My kid brother Bosco found any grown up revolting who stood between him and his mission to burn down everything, the ultimate pyro.  While the archangel (Michael) was getting his pants pressed me and the pyro were outside blowing to smithereens with firecrackers every toy soldier we could find.

My arsonist days ended, however, not long after we threw a box of 22 shells into the incinerator and World War III broke out in the alley.  We had failed to blow them up slamming bricks on the shells.

I have to admit it, there were times my kid brother scared the Hell out of me.  He was reckless, probably possessed, and not at all interested in what was going on in the world.  But we had a bond, we were both motherless children, having lost our mother to the duties of rearing the archangel.





One day Bosco and I raced down the hallway by the archangel's room and noticed the massive American Flyer train set, one of our dad's prized possessions, was set up in the room.  Better yet, no one was around.

The layout was quite a work of art and engineering, qualities found in the Putnam DNA.  A board bigger than the bed folded up against the wall normally, but today it was down and all the trains, villages and mountains were in place.

Now Bosco and I had long debated what would happen if we started a train on top of the mountain and another at the bottom headed toward each other at full speed.

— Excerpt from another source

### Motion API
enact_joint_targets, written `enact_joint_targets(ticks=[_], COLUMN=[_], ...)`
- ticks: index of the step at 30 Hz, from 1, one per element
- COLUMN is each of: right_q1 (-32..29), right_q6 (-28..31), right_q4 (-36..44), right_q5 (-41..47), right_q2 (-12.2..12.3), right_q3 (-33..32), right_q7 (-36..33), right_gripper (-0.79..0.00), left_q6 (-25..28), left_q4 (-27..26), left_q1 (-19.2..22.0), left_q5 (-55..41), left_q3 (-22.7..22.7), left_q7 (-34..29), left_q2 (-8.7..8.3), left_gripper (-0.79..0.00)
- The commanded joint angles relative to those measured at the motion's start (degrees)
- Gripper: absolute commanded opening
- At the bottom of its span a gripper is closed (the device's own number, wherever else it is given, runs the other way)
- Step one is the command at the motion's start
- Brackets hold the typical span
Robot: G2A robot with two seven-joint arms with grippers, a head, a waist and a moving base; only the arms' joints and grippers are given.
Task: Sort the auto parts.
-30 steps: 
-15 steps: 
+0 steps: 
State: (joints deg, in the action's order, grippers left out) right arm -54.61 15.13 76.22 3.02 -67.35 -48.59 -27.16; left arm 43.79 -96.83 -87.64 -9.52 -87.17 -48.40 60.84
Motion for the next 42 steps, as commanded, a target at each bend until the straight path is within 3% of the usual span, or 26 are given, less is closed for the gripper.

How much damage could the two trains do to each other when they crashed?

Thanks to my mechanical skills we had everything working in seconds but when the trains smashed together nothing broke, they just flopped over sideways off the track.  It was nothing like the movies.  What a bummer.




So Bosco, having morphed into movie director Cecil B. DeMille, restaged the train wreck scene only this time, to make it seem more real, he loaded one of the train engines with fireworks.  I warned him the M-80s might be a bit too much but he insisted.  He lit the fuse and sent the train flying down the mountain leaving me seconds to launch the other one up the mountain.

The two trains weren't even close when the engine simply blew off the face of the earth, while the rest of the cars tumbled down the mountain with shrapnel flying all over the room.  As we dove under the bed the avalanche of debris crashed into the other train leaving a tangled mess.

When dad walked into the room, having heard the house shaking explosion, his stunned reaction was priceless.  His mouth opened to scream but no sound emerged.  The way he trembled and his veins popped up indicated a high degree of nerve instability so the vocal paralysis was probably a good thing,  It allowed him to calm down before he might have killed us.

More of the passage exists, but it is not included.